## Try it
Count, in the data that follows, every line with the string "picture", and give that count as the whole reply.

## Data extract

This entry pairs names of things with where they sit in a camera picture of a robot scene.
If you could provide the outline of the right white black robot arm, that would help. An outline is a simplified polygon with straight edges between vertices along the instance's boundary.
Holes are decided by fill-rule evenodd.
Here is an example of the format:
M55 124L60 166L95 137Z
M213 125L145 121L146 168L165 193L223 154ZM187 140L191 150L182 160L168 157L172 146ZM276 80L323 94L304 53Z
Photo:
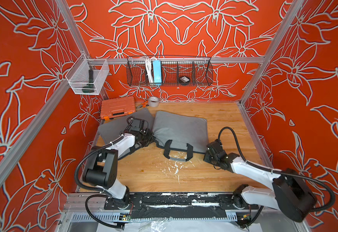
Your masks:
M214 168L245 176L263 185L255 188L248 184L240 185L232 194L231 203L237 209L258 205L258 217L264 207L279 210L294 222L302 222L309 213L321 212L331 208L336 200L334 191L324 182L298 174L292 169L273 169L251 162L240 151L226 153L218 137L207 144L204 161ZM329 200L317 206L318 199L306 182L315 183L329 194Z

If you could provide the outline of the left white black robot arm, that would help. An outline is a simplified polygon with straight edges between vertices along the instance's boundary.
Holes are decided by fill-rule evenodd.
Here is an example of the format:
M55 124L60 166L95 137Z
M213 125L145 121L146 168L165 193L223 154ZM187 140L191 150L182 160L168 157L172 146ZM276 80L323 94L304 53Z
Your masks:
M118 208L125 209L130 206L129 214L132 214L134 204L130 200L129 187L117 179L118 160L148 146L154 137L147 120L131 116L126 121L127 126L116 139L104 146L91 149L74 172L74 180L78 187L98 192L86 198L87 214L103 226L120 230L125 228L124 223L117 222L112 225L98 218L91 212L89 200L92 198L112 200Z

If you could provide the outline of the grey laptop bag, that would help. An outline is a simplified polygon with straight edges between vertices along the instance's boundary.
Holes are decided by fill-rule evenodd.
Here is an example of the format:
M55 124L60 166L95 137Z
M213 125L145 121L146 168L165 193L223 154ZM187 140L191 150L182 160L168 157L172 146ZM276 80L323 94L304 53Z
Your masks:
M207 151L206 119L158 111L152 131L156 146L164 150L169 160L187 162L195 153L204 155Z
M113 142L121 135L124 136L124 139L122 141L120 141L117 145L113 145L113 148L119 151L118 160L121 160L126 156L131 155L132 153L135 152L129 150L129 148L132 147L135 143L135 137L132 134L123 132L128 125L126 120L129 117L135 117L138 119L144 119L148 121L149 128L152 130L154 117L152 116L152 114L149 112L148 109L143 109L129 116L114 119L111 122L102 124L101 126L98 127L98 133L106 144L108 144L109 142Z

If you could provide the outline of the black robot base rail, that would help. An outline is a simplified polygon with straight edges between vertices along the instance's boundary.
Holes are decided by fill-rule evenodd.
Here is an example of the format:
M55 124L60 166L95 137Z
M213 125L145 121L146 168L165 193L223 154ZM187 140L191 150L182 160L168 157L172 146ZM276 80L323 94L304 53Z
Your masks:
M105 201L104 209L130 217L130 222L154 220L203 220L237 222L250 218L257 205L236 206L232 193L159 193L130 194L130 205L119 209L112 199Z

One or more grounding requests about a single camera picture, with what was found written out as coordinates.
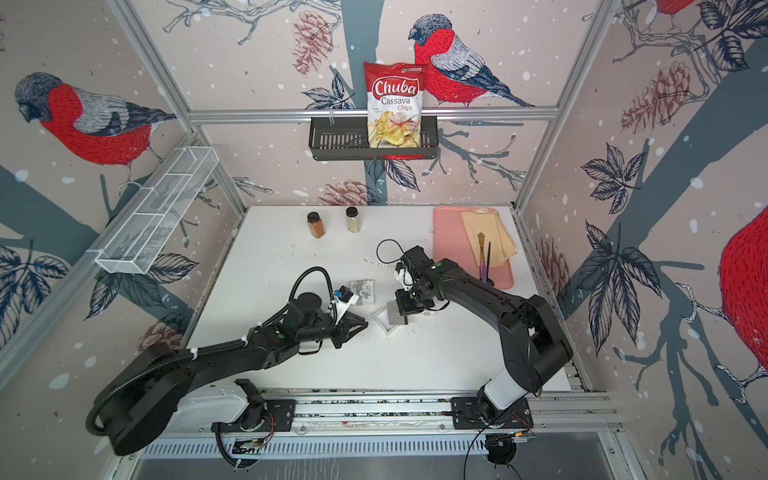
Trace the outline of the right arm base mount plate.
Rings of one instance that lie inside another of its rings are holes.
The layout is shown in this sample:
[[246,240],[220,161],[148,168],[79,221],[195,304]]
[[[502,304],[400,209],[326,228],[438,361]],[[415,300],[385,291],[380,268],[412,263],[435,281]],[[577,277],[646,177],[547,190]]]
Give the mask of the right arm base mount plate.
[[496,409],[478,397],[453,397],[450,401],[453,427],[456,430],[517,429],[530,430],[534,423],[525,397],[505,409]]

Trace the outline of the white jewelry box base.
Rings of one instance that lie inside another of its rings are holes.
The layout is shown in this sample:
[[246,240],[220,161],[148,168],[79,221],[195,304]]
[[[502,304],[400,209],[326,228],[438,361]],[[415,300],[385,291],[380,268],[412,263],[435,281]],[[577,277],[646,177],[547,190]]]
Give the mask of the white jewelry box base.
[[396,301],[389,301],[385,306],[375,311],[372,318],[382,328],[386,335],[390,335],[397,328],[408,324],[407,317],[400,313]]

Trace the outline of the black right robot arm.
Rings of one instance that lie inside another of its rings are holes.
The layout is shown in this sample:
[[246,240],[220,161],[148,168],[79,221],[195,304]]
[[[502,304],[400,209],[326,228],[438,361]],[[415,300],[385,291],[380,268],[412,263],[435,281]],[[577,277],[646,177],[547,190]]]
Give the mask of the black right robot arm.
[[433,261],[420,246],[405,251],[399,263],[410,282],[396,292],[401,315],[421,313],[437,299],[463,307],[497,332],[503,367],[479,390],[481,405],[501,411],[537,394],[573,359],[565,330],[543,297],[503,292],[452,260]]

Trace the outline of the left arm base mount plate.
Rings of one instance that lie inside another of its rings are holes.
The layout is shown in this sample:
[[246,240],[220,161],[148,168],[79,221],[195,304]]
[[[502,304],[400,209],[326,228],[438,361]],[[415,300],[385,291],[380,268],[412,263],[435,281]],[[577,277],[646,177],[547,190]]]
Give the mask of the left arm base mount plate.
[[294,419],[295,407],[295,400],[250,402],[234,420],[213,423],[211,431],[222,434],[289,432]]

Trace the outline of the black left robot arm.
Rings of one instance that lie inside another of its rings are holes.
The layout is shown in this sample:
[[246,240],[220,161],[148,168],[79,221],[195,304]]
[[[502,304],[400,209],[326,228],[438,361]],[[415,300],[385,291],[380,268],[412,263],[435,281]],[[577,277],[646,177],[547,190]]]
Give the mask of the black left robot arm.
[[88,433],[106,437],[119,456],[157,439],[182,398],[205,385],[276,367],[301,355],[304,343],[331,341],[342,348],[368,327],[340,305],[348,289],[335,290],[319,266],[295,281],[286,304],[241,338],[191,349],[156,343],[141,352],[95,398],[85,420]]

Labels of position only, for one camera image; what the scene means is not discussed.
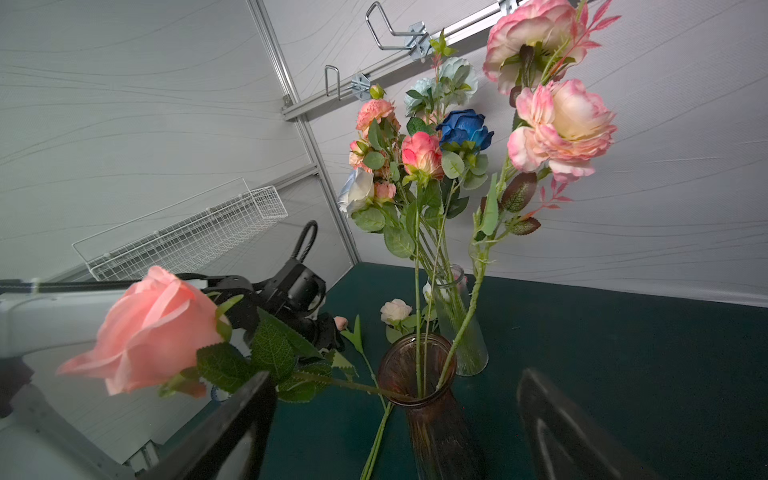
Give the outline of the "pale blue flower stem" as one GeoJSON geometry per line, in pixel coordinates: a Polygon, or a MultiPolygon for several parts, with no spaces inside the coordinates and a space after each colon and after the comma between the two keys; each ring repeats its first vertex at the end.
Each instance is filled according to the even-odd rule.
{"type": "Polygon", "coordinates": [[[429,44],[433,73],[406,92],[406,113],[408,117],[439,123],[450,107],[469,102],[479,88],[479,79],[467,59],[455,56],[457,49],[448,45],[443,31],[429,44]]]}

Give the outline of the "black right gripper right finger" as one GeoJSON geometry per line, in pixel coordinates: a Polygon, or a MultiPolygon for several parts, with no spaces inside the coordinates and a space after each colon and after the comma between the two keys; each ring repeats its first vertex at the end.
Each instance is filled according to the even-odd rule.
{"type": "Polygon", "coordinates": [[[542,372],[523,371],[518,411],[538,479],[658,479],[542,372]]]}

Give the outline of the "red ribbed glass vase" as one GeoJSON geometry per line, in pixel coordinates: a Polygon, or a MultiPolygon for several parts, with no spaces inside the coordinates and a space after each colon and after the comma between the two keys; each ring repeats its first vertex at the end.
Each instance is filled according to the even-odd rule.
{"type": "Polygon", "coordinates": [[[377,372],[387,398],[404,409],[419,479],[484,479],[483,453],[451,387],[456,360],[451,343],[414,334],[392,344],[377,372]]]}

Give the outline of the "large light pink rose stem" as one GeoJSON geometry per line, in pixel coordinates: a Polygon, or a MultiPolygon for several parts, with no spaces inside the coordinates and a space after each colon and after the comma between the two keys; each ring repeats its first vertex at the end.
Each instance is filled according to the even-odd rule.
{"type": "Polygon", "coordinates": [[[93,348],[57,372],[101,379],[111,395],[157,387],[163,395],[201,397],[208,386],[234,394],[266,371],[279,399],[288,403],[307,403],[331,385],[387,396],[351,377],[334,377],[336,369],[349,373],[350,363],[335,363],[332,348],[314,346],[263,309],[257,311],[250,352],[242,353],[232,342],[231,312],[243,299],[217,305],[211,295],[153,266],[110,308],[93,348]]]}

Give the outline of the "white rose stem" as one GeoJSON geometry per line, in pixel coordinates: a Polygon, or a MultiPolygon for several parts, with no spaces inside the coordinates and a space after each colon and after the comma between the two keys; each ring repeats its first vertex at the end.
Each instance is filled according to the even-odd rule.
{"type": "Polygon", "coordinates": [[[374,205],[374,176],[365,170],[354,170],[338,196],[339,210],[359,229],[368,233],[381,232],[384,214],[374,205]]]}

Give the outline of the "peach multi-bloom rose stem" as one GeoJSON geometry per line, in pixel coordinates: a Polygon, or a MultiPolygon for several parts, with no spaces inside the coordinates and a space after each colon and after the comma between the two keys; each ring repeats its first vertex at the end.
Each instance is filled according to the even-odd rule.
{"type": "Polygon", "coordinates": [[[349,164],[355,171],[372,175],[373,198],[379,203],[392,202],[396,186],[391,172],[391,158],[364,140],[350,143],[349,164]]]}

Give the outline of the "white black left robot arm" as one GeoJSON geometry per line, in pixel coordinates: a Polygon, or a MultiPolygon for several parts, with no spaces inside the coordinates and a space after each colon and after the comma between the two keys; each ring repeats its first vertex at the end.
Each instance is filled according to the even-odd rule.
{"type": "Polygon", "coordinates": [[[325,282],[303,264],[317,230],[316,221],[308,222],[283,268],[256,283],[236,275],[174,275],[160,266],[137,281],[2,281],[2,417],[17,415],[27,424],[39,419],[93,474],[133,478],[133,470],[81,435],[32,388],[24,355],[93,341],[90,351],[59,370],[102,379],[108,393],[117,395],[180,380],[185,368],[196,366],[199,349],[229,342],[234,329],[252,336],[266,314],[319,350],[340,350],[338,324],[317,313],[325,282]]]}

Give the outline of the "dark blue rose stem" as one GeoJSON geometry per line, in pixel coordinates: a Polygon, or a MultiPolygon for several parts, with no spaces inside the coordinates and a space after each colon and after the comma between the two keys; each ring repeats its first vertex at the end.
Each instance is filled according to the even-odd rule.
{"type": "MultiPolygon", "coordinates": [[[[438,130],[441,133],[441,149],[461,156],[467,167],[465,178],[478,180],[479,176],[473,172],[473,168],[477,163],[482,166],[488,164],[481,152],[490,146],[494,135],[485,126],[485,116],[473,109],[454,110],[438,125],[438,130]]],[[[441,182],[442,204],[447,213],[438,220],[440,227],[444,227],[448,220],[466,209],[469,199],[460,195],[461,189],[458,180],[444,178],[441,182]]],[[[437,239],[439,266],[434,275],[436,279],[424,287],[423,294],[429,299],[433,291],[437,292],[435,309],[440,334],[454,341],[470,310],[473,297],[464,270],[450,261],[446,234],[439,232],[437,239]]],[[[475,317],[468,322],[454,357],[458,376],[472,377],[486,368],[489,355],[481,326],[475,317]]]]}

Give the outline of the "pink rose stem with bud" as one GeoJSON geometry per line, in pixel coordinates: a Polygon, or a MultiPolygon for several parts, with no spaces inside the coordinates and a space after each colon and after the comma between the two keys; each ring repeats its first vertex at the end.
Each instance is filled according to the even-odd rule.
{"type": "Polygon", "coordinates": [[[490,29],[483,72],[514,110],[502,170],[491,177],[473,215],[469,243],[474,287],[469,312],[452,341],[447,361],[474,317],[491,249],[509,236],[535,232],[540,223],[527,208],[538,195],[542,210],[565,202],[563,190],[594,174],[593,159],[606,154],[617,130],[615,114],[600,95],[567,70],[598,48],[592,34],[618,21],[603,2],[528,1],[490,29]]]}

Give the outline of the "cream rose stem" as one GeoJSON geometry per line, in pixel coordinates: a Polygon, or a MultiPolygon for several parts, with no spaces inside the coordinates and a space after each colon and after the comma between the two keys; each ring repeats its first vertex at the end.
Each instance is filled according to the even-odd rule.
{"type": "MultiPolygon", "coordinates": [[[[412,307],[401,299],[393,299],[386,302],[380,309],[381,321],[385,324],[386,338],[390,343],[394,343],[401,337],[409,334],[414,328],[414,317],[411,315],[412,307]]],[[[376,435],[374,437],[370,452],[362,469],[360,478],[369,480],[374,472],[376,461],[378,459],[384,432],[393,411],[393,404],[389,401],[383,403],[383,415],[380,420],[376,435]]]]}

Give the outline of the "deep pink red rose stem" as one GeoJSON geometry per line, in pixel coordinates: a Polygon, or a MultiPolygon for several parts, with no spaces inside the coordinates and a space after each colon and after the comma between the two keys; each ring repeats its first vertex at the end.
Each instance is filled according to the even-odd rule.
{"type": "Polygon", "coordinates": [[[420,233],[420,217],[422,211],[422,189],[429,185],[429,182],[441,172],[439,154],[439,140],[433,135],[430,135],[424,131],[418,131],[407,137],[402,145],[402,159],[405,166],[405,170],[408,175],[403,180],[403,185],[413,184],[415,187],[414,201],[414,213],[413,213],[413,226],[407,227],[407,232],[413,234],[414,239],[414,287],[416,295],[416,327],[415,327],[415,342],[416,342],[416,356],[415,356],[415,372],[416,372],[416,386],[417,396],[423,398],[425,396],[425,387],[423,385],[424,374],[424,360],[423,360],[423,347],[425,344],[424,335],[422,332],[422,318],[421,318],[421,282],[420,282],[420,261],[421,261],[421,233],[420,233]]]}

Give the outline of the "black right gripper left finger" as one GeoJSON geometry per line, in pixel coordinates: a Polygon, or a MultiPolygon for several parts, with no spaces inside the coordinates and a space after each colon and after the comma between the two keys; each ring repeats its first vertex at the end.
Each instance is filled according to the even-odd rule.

## Response
2